┌──

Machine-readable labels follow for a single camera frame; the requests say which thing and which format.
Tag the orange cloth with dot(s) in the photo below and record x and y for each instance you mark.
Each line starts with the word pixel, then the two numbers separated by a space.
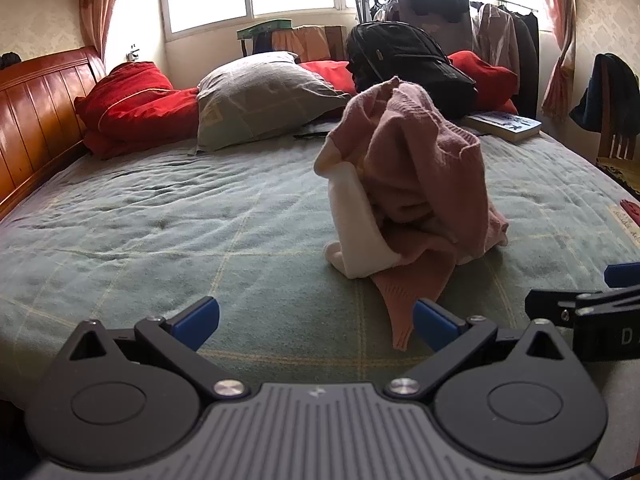
pixel 310 42

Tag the orange patterned curtain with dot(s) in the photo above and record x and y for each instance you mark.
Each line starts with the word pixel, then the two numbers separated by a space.
pixel 97 0
pixel 560 35

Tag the grey pillow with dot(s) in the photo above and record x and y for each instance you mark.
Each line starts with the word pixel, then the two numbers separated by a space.
pixel 260 95

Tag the small metal fixture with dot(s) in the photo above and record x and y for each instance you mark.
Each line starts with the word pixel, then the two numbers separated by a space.
pixel 133 54

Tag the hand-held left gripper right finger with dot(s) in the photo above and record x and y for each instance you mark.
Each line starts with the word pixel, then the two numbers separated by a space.
pixel 435 325

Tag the dark blue jacket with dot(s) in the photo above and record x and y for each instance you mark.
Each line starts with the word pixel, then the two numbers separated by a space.
pixel 600 95

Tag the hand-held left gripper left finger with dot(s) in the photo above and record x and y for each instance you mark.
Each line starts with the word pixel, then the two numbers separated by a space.
pixel 197 322

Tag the paperback book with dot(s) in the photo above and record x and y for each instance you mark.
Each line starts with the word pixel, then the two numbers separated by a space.
pixel 505 125

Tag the flat grey pouch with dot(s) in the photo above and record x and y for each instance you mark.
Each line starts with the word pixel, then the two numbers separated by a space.
pixel 315 130

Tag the red blanket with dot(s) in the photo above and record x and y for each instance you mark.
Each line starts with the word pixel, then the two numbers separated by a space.
pixel 490 80

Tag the black backpack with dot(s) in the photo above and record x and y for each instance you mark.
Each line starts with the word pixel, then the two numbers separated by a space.
pixel 405 55

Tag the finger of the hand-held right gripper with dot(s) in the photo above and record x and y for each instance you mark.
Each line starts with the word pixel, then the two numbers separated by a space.
pixel 545 305
pixel 622 275

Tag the wooden headboard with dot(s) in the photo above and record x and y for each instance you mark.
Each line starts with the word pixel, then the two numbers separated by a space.
pixel 35 105

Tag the pink and white sweater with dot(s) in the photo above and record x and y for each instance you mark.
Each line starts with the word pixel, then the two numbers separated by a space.
pixel 410 170

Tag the small black object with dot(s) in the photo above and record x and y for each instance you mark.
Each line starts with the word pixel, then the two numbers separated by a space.
pixel 9 60

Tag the green checked bedspread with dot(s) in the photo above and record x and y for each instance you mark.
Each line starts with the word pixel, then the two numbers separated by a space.
pixel 150 220

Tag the beige shirt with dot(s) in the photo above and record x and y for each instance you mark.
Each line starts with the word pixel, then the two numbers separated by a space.
pixel 495 45

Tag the black coat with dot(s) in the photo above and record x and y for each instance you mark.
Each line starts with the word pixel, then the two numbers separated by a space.
pixel 527 60

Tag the wooden chair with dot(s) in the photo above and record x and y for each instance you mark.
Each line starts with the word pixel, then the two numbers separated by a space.
pixel 620 150

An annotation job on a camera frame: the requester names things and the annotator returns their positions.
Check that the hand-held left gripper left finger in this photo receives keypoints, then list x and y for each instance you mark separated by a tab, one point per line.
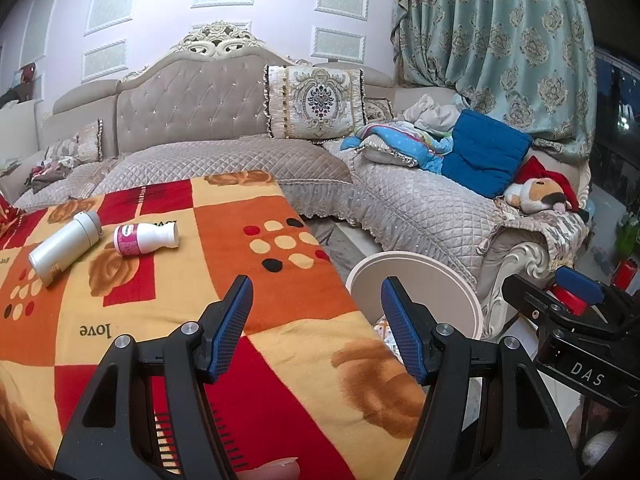
230	330

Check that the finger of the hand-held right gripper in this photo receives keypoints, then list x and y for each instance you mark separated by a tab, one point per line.
580	284
525	300

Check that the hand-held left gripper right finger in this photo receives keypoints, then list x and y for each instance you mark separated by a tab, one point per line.
402	332

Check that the red packet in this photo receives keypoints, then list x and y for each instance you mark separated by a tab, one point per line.
570	300

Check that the white round bin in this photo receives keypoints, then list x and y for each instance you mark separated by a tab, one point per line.
415	285

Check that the person's left hand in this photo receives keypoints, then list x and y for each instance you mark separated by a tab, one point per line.
272	471

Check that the red pot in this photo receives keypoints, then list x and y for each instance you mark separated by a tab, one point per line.
627	274

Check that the green plant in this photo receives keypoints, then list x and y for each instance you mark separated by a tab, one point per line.
627	235

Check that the orange red printed blanket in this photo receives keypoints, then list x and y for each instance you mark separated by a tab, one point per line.
150	285

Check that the calico plush toy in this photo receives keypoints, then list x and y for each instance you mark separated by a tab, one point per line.
540	190

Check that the white bottle pink label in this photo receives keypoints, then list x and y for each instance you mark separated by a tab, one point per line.
142	237

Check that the blue cushion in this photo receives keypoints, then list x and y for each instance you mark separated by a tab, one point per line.
487	152

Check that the white thermos bottle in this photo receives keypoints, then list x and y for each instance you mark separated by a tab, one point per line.
62	247

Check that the colourful striped blanket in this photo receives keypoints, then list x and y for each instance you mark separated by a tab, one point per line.
395	145

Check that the beige clothes heap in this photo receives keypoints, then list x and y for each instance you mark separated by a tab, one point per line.
435	112

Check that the small patterned cushion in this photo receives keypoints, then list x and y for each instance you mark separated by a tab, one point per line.
378	110

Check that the beige tufted sofa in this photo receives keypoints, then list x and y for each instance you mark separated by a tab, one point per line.
200	105

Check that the dark clothes pile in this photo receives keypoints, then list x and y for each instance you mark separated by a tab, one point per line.
50	175

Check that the striped beige cushion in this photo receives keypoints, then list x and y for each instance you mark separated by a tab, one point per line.
77	142

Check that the large ornate cushion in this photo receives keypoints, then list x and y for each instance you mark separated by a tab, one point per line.
317	100

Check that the teal patterned curtain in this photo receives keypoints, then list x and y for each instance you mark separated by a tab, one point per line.
500	45

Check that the loose papers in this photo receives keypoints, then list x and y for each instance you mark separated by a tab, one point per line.
9	165

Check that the white cabinet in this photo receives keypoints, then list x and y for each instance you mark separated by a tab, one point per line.
20	130

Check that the dark bags heap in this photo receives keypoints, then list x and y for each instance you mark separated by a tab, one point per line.
15	96

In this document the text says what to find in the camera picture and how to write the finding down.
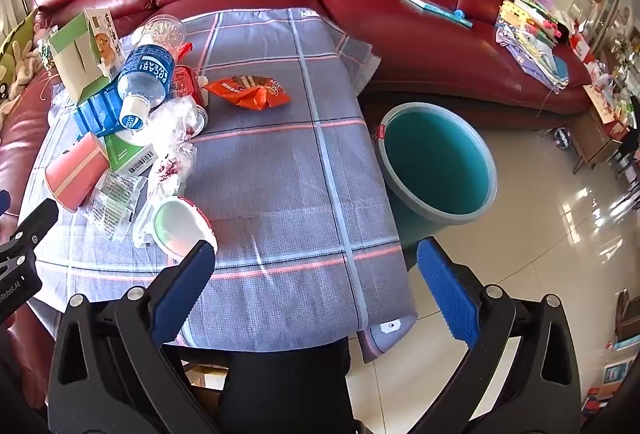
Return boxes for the pile of folded clothes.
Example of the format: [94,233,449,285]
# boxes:
[495,24,571,91]

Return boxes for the pink paper cup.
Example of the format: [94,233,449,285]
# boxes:
[44,131,110,213]

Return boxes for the clear printed plastic wrapper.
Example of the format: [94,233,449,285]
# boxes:
[82,171,148,242]

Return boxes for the wooden side table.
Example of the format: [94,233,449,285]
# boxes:
[570,84,633,175]

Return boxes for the green cushion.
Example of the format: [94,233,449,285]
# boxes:
[0,8,37,80]

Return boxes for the person's black trousers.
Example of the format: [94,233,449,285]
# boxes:
[220,336,352,434]

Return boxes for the red yellow snack wrapper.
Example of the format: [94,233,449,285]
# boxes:
[167,42,210,108]

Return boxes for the white bowl with red rim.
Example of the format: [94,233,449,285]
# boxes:
[150,195,218,265]

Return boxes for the teal book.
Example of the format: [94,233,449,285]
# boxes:
[399,0,458,18]

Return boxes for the blue cardboard box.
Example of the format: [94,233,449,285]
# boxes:
[71,82,126,137]

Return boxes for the colourful printed box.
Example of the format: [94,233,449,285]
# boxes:
[590,354,633,415]

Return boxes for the red white paper bag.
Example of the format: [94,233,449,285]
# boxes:
[570,32,599,65]

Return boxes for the blue-green plastic bucket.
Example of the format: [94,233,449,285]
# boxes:
[376,102,498,255]

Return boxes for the beige plush toy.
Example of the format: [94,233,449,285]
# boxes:
[0,39,51,115]

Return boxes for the clear bottle with blue label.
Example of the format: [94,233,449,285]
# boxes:
[117,13,187,133]

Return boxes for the green white paper carton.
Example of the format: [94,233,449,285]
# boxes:
[50,8,126,104]

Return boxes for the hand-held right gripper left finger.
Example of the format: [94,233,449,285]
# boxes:
[46,239,218,434]

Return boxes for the orange snack packet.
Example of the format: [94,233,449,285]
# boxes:
[200,74,292,112]

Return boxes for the black chair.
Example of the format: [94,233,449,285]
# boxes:
[607,94,640,215]

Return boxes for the grey plaid tablecloth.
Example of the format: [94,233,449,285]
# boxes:
[20,7,421,362]

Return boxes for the green white medicine box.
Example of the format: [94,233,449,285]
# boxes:
[104,131,156,177]

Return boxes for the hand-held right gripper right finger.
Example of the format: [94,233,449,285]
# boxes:
[416,237,583,434]

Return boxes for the white plastic bag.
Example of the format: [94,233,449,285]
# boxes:
[132,95,208,247]

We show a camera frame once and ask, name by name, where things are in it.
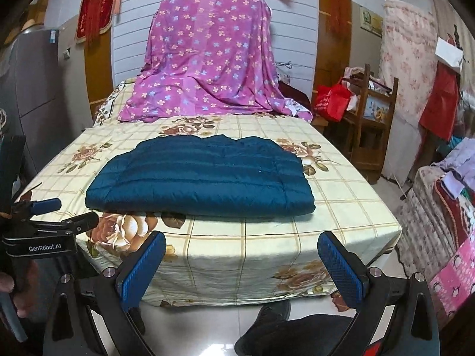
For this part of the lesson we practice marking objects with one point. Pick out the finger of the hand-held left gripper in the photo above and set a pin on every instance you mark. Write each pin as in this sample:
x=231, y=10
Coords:
x=46, y=206
x=74, y=224

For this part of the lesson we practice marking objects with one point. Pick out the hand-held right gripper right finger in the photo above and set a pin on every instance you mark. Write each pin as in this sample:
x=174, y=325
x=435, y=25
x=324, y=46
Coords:
x=339, y=270

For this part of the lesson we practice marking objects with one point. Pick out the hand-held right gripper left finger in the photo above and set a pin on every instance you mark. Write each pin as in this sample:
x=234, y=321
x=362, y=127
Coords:
x=143, y=270

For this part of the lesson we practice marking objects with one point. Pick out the teal puffer jacket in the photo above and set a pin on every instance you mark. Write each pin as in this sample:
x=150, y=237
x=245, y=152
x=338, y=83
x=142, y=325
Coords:
x=200, y=181

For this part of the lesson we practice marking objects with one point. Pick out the pile of pink clothes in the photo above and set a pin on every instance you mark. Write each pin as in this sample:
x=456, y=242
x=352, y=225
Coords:
x=354, y=76

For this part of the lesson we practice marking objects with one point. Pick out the person's left hand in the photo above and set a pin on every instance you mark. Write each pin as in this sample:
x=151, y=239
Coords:
x=24, y=302

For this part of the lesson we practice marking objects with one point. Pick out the person's black shoe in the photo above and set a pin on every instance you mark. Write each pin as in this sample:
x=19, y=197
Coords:
x=267, y=326
x=137, y=320

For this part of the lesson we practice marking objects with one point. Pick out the checked floral bedsheet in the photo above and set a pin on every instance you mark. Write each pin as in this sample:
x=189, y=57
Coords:
x=334, y=200

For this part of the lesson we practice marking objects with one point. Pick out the floral covered sofa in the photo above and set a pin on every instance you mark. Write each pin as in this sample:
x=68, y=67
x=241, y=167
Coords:
x=419, y=211

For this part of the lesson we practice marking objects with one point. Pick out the grey refrigerator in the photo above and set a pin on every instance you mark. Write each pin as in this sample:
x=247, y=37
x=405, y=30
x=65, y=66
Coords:
x=40, y=100

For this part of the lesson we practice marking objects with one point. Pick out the pink printed cloth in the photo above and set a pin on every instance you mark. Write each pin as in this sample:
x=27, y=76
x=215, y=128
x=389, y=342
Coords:
x=456, y=278

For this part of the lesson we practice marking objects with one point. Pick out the lilac cloth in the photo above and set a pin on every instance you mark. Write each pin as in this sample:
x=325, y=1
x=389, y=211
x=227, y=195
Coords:
x=458, y=163

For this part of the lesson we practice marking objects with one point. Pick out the wooden chair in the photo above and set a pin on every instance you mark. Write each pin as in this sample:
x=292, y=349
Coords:
x=392, y=118

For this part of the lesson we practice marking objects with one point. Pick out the printed blue box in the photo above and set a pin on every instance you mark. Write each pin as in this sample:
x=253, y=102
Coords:
x=377, y=109

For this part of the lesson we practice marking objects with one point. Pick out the red shopping bag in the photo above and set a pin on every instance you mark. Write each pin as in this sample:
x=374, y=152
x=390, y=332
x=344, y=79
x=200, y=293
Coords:
x=332, y=102

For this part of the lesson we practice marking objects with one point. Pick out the red hanging cloth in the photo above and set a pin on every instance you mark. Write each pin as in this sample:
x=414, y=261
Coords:
x=441, y=100

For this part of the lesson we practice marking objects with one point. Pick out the red fringed banner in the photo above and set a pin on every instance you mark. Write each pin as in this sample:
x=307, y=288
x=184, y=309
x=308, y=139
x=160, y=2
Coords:
x=94, y=11

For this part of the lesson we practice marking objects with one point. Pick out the purple floral sheet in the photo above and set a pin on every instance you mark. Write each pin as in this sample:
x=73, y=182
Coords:
x=207, y=63

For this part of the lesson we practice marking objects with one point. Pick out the pink floral curtain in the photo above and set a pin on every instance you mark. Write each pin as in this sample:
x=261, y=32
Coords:
x=404, y=63

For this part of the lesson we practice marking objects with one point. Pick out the white box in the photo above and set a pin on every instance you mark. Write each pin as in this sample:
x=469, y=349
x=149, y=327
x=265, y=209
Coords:
x=449, y=52

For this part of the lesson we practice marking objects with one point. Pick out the red knot tassel decoration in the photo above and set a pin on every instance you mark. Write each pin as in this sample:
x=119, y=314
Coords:
x=338, y=0

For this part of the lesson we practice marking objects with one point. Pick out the wall socket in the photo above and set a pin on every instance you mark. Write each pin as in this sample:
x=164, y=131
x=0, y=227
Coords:
x=66, y=54

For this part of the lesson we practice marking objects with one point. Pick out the small wall picture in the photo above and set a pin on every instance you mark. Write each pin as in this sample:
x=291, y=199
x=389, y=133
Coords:
x=371, y=20

└──

* EXERCISE DETAILS *
Using the entries above, return exactly the lines from the line with "x=142, y=325" to the line with "x=151, y=239", counting both of those lines.

* ANSWER SPACE *
x=142, y=325
Coords:
x=200, y=181

For this part of the lesson we practice marking objects with one point. Pick out the pile of pink clothes in the photo above and set a pin on every instance you mark. Write each pin as in this sample:
x=456, y=242
x=352, y=225
Coords:
x=354, y=76

For this part of the lesson we practice marking objects with one point. Pick out the person's left hand in the photo above and set a pin on every instance you mark. Write each pin as in this sample:
x=151, y=239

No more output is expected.